Flynn confessed on two separate occasions to two different judges that he had lied, twice, to FBI agents who investigated him in January of 2017. He had earlier lied to Pence himself, denying that he had been in telephone communication with then Russian ambassador Sergey Kislyak in late fall of 2016 when Barack Obama was still president. Obama had placed sanctions on Russia, and Flynn called up Kislyak and told him not to worry about them, that Trump would undue them. Since Flynn at that time was a private individual, his attempt to undo official US government policy was the height of impropriety, and probably a crime in itself.
But the lying to the FBI was what landed him in hot water. Jennifer Emily at the Dallas Morning News explains that Federal law says,
- “Statements or entries generally (a) . . . [W]hoever, in any matter within the jurisdiction of the executive, legislative, or judicial branch of the Government of the United States, [ 1 ] knowingly and willfully — (1) falsifies, conceals, or covers up by any trick, scheme, or device a material fact; (2) makes any materially false, fictitious, or fraudulent statement or representation; or (3) makes or uses any false writing or document knowing the same to contain any materially false, fictitious, or fraudulent statement or entry; shall be fined under this title or imprisoned not more than 5 years.”
I had written earlier:
“Flynn had visited Moscow in 2015 and was seated with Vladimir Putin at a gala in celebration of the founding in 2000 of Russia Today, the Russian government-owned cable news channel. Flynn was allegedly paid tens of thousands of dollars for this appearance. Since he is a retired general, he should not have taken money from a foreign government and/or should have reported it, since officers can always be called back up.
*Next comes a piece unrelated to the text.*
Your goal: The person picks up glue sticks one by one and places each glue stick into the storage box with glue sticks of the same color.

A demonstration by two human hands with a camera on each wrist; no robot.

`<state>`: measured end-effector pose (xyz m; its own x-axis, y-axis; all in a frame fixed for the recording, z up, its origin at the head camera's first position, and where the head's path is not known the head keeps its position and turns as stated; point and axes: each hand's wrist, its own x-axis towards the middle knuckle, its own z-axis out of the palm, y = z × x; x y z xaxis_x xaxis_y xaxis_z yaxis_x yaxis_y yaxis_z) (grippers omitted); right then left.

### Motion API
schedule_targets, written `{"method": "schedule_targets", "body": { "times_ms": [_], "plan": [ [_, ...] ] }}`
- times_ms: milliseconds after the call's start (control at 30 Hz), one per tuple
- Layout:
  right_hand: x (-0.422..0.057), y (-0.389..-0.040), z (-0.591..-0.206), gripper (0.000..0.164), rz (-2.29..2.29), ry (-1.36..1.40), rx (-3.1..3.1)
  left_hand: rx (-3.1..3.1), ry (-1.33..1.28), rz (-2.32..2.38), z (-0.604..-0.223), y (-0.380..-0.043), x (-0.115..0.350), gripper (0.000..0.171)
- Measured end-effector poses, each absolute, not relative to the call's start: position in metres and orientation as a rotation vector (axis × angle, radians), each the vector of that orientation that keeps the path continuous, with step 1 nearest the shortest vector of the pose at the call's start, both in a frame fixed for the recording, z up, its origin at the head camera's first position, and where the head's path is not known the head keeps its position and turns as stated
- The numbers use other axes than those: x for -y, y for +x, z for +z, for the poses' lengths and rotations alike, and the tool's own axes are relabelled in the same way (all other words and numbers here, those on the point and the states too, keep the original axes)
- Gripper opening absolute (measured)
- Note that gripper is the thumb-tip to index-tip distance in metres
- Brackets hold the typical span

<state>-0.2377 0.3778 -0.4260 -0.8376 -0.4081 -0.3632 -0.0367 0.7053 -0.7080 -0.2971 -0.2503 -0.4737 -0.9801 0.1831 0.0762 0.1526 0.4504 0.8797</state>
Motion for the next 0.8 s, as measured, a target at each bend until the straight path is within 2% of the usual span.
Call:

Then there are allegations that Flynn began meeting with Russian ambassador to the US Sergey Kislyak. After the Trump victory, which many believe was orchestrated by Russian cyber-cons, Flynn was in regular contact with Kislyak. He called him 5 times on Christmas Day. In a later telephone conversation, Flynn is alleged to have reassured Kislyak that new Obama sanctions would be reversed by the Trump administration.
The Moscow Times writes:
“Russian analyst Dmitry Suslov says Flynn’s five phone conversations with the ambassador on the day of sanctions were nothing out of the ordinary. ‘It was necessary for him to guarantee a smooth transition and devise a foreign policy for the administration,’ says Suslov.”
Soon after Flynn’s resignation, on Feb. 20, Tatyana Stanovaya, director of the Analysis Department at the Center for Political Technologies, wrote at Politcom.ru, according to BBC Monitoring, “ Michael Flynn’s resignation has come as a great disappointment to Russia, since his name was linked to some degree to hopes of a future warming of relations and a review of the sanctions regime.”
Chad Day at AP explains that on January 24, 2017, two FBI agents who had obtained information about Flynn’s calls to Kislyak came to the White House to interview him. Day writes, “Flynn agreed to talk with them, and when asked, denied that he told Kislyak to back off from escalating situation in response to the sanctions.” He also lied about another time he reached out to Russia, in an unsuccessful bid to protect Israel from UN censure.
Many observers have cautioned that the DOJ decision to urge that Flynn be released from prosecution (apparently on the grounds that he is Trump’s buddy) is the beginning of the end of the rule of law in the United States and a further step toward American fascism.